▶ Exercise directions: Beginning with the line below that contains "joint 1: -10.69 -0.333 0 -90" and ending with the line that contains "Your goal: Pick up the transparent", retype every line exactly. Pictures are not copied.

(Records from a dataset)
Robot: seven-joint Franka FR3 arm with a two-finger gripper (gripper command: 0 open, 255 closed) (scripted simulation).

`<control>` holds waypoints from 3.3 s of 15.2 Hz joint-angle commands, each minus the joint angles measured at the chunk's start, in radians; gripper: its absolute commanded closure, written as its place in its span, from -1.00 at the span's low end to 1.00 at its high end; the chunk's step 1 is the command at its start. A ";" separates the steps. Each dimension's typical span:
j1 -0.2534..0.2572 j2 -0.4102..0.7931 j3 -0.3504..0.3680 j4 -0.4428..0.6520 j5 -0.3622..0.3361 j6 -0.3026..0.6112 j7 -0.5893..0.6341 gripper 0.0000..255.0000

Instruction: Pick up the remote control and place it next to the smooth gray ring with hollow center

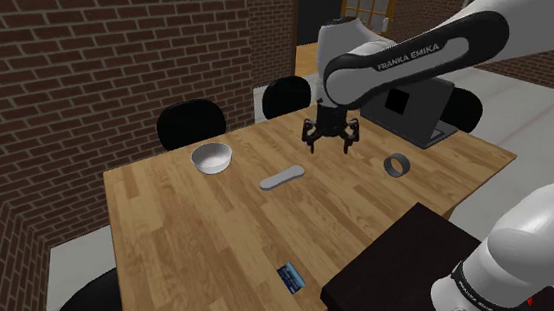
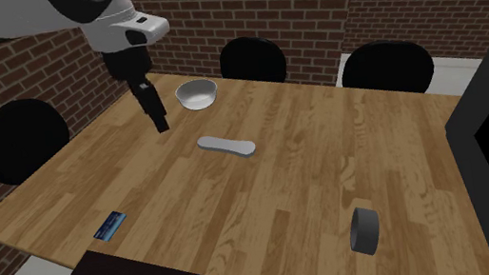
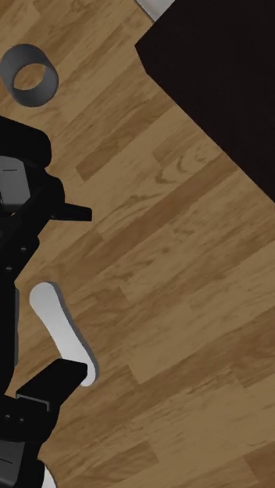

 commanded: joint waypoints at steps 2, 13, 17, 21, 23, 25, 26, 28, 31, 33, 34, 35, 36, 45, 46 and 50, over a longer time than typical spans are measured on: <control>-0.019 0.123 0.024 0.044 -0.029 0.073 0.119 -1.00; -0.009 0.571 -0.010 0.304 -0.181 0.238 0.512 -1.00; 0.015 0.724 -0.053 0.430 -0.206 0.265 0.617 -1.00; 0.036 0.874 -0.096 0.573 -0.209 0.279 0.702 -1.00; 0.043 0.949 -0.115 0.651 -0.204 0.280 0.739 -1.00; 0.049 1.025 -0.133 0.734 -0.195 0.278 0.772 -1.00; 0.051 1.064 -0.142 0.778 -0.190 0.275 0.788 -1.00; 0.053 1.108 -0.150 0.830 -0.183 0.270 0.806 -1.00; 0.056 1.139 -0.155 0.840 -0.187 0.291 0.808 -1.00; 0.058 1.160 -0.158 0.848 -0.189 0.304 0.809 -1.00; 0.059 1.171 -0.159 0.852 -0.191 0.311 0.809 -1.00; 0.061 1.188 -0.161 0.859 -0.192 0.321 0.810 -1.00; 0.061 1.188 -0.161 0.859 -0.192 0.321 0.810 -1.00; 0.061 1.188 -0.161 0.859 -0.192 0.321 0.810 1.00; 0.061 1.188 -0.161 0.859 -0.192 0.321 0.810 1.00; 0.061 1.188 -0.161 0.859 -0.192 0.321 0.810 1.00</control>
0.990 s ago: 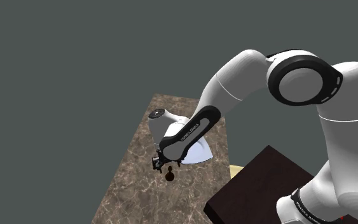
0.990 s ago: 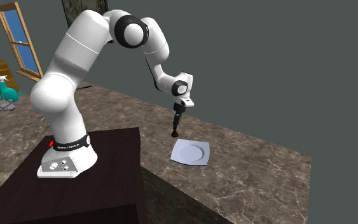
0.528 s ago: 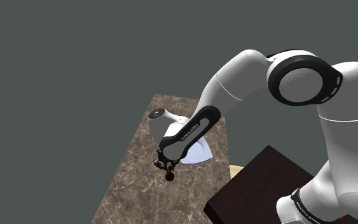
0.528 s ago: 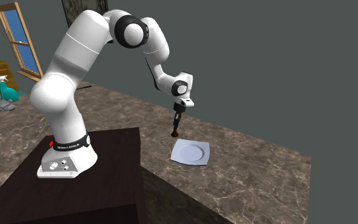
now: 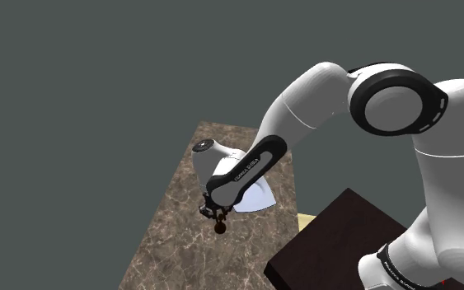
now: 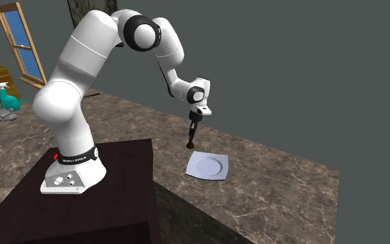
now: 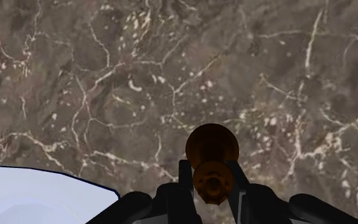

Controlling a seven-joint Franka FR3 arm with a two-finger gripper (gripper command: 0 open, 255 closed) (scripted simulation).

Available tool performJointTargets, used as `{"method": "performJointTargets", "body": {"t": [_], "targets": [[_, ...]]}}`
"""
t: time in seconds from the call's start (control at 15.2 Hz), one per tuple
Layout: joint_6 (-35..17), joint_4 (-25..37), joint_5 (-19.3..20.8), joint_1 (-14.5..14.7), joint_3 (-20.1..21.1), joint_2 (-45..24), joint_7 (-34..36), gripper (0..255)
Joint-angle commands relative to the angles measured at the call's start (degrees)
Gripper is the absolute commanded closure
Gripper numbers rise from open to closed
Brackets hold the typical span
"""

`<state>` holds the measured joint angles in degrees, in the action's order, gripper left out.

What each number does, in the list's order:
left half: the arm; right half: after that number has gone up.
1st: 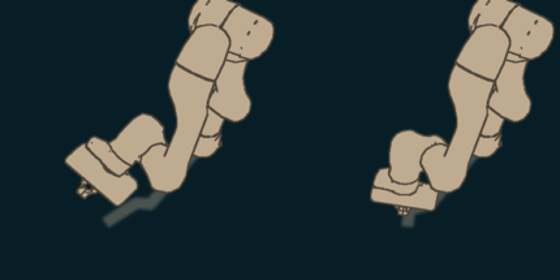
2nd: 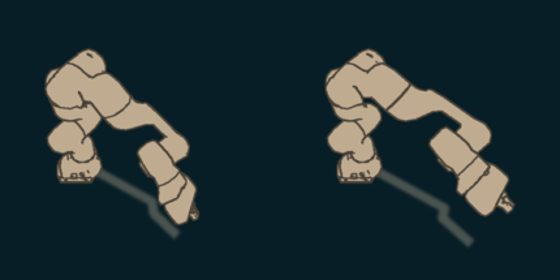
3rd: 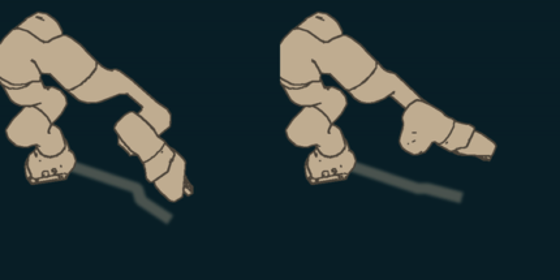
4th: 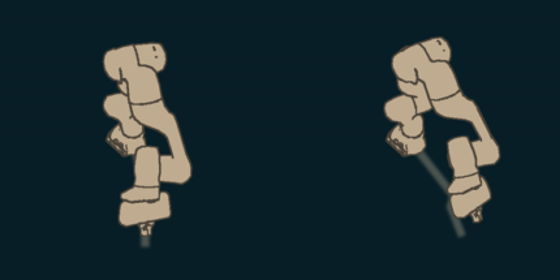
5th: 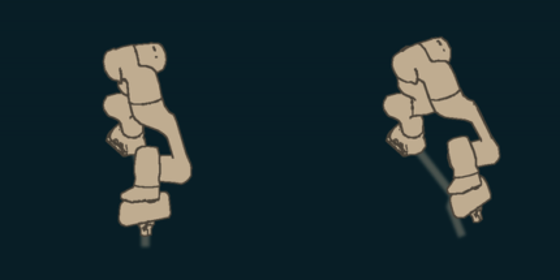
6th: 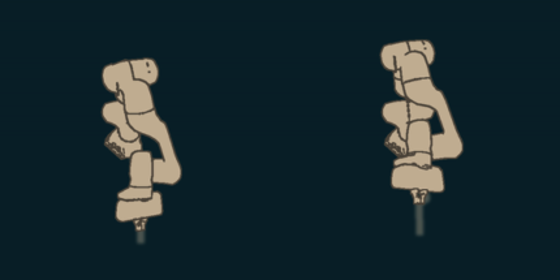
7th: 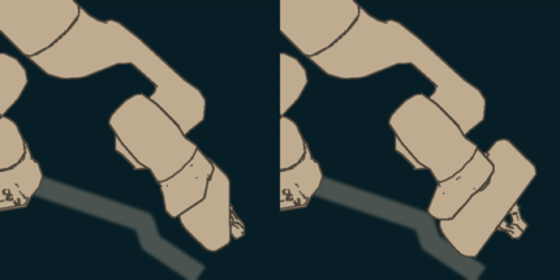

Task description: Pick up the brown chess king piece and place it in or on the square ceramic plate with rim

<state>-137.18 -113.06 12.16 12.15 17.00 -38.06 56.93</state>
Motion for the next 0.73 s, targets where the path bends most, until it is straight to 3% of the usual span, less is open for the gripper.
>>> {"method": "performJointTargets", "body": {"t": [0.0, 0.66], "targets": [[0.85, -0.38, -0.38, -0.28, 0.35, 1.22, -0.18, 255], [5.93, -1.62, -2.64, -1.7, 2.23, 7.68, -1.35, 255]]}}
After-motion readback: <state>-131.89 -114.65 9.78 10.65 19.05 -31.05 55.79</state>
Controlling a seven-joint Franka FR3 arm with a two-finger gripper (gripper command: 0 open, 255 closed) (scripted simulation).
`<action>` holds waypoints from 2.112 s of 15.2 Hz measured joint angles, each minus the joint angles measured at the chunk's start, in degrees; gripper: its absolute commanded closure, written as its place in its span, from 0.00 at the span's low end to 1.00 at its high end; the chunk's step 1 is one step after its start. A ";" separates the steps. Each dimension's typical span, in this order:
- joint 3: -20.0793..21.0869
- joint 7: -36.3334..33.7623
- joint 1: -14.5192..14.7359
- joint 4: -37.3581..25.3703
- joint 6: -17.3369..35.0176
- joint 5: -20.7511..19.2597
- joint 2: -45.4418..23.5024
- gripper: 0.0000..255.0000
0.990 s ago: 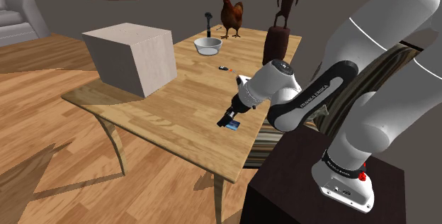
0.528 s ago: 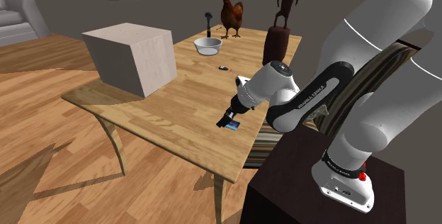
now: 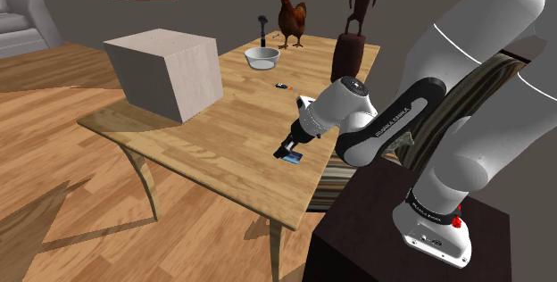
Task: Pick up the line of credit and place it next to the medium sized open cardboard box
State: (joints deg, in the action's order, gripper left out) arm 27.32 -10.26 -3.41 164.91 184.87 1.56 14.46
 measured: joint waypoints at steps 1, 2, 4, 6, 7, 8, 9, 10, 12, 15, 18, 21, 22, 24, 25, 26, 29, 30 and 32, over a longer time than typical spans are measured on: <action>0.01 0.00 -0.01 0.00 0.00 0.00 0.00 1.00; 0.00 0.00 -0.01 0.00 0.00 0.00 0.00 1.00; -0.82 0.14 0.82 -0.06 -0.52 0.11 0.42 1.00; -3.03 0.58 3.06 -0.29 -2.26 0.51 1.81 1.00; -4.09 0.83 4.21 -0.29 -3.18 0.80 2.66 1.00; -4.98 1.11 5.10 -0.44 -4.10 1.03 3.39 1.00; -6.25 1.55 6.36 -0.61 -5.43 1.42 4.50 1.00; -7.11 1.90 7.18 -0.93 -6.66 1.70 5.35 1.00; -8.36 2.39 8.53 -1.15 -8.75 2.26 7.17 1.00; -9.69 2.96 9.98 -2.01 -12.36 2.92 9.87 1.00; -10.82 3.56 10.96 -3.03 -15.89 3.40 12.35 1.00; -11.68 4.11 11.49 -4.18 -18.92 3.65 14.21 1.00; -11.79 4.16 11.56 -4.63 -19.80 3.67 14.63 1.00; -12.30 4.48 11.88 -5.28 -21.79 3.83 15.97 1.00; -12.59 4.67 12.03 -5.61 -22.76 3.91 16.59 1.00; -12.73 4.74 12.06 -6.33 -23.92 3.90 17.05 1.00; -13.14 4.90 12.34 -7.47 -26.83 4.00 18.81 1.00; -13.25 4.93 12.40 -8.02 -27.97 4.01 19.40 1.00; -13.71 5.26 12.48 -9.05 -29.85 4.01 20.24 1.00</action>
State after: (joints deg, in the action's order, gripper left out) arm 13.61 -5.00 9.07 155.86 155.02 5.57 34.70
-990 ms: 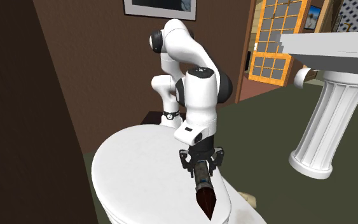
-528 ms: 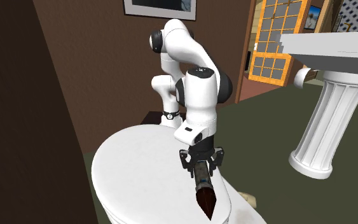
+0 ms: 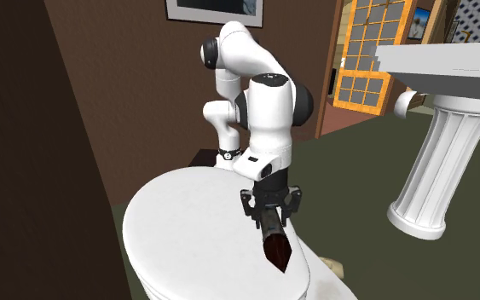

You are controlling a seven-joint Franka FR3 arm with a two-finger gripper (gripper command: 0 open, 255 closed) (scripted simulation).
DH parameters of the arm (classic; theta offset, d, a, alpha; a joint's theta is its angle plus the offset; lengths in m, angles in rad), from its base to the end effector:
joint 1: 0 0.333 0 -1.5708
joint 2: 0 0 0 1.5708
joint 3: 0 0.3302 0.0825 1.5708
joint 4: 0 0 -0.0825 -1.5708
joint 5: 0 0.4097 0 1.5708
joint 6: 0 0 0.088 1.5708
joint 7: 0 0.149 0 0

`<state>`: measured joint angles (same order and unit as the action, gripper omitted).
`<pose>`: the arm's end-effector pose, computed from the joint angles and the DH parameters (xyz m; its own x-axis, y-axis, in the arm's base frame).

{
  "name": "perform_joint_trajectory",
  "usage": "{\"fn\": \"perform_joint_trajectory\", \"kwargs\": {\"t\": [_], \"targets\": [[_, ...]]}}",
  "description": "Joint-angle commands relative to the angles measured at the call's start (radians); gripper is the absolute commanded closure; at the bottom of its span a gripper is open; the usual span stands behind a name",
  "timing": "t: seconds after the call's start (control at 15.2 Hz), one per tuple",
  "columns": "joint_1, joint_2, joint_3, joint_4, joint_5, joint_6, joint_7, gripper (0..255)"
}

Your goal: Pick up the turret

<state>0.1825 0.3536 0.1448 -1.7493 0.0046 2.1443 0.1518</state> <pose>0.6464 0.2134 0.3345 0.9863 0.1612 0.0359 0.1632 -0.9848 -0.0601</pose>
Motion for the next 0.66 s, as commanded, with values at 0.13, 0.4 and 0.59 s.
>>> {"fn": "perform_joint_trajectory", "kwargs": {"t": [0.13, 0.4, 0.59], "targets": [[-0.001, -0.019, 0.001, 0.027, 0.002, -0.045, 0.000, 255], [-0.001, -0.036, 0.002, 0.058, 0.004, -0.093, 0.001, 255], [-0.001, -0.040, 0.002, 0.067, 0.005, -0.107, 0.001, 255]]}}
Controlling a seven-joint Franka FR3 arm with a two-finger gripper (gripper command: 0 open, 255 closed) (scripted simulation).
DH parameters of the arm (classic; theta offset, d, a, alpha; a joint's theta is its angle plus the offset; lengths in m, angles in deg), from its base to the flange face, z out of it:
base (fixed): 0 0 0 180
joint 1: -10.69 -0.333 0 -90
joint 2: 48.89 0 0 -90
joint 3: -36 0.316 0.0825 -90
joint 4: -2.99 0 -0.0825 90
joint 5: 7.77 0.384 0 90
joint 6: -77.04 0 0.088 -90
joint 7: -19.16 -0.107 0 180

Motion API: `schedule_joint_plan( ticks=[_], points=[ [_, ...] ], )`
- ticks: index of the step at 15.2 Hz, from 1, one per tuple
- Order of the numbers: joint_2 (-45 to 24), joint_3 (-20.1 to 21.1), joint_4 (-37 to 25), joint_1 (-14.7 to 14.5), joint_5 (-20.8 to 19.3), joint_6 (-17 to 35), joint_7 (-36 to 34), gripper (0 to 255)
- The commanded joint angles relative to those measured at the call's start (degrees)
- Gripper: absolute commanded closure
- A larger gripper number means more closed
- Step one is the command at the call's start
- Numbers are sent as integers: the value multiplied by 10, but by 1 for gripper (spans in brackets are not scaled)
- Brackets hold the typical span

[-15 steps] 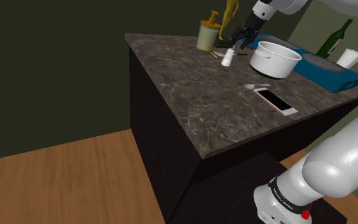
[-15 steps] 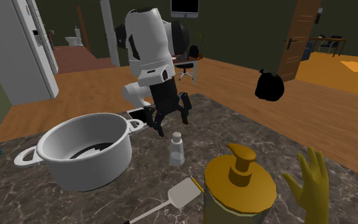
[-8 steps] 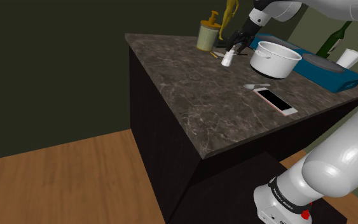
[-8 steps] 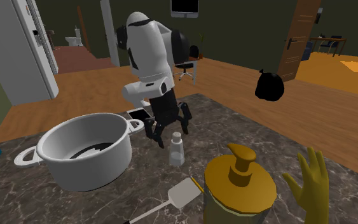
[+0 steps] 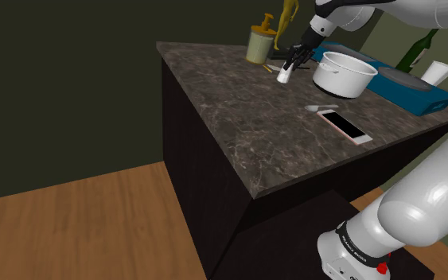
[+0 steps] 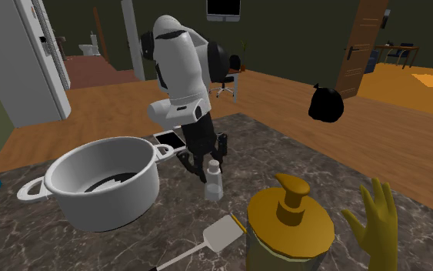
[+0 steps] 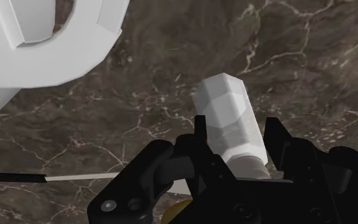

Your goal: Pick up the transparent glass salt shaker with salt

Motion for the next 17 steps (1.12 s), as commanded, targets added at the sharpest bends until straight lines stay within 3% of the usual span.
schedule_joint_plan(
  ticks=[1, 5, 17],
  points=[
    [0, 0, 0, 0, 0, 0, 0, 255],
    [-1, 0, 1, 0, 0, 0, 0, 255],
    [0, -2, -91, 2, -8, -90, -18, 255]
  ],
)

▶ Result below:
joint 1: -10.69 -0.333 0 -90
joint 2: 48.89 0 0 -90
joint 3: -36 0.316 0.0825 -90
joint 4: -2.99 0 -0.0825 90
joint 5: 7.77 0.384 0 90
joint 6: -77.04 0 0.088 -90
joint 7: -19.16 -0.107 0 180

Motion API: `schedule_joint_plan( ticks=[_], points=[ [_, ...] ], )`
- ticks: index of the step at 15.2 Hz, from 1, one per tuple
- Order of the numbers: joint_2 (-45 to 24), joint_3 (-20.1 to 21.1), joint_4 (-37 to 25), joint_1 (-14.7 to 14.5), joint_5 (-20.8 to 19.3), joint_6 (-17 to 35), joint_7 (-36 to 34), gripper (0 to 255)
- The commanded joint angles relative to those measured at the call's start (degrees)
- Gripper: absolute commanded closure
- A larger gripper number means more closed
- Step one is the command at the call's start
- Numbers are sent as integers: the value multiplied by 10, but by 1 for gripper (spans in brackets are not scaled)
- Brackets hold the typical span

[-15 steps] 
[-15 steps] 
[-8 steps] 
[-8 steps] 
[+0 steps] 
[+0 steps] 
[+0 steps] 

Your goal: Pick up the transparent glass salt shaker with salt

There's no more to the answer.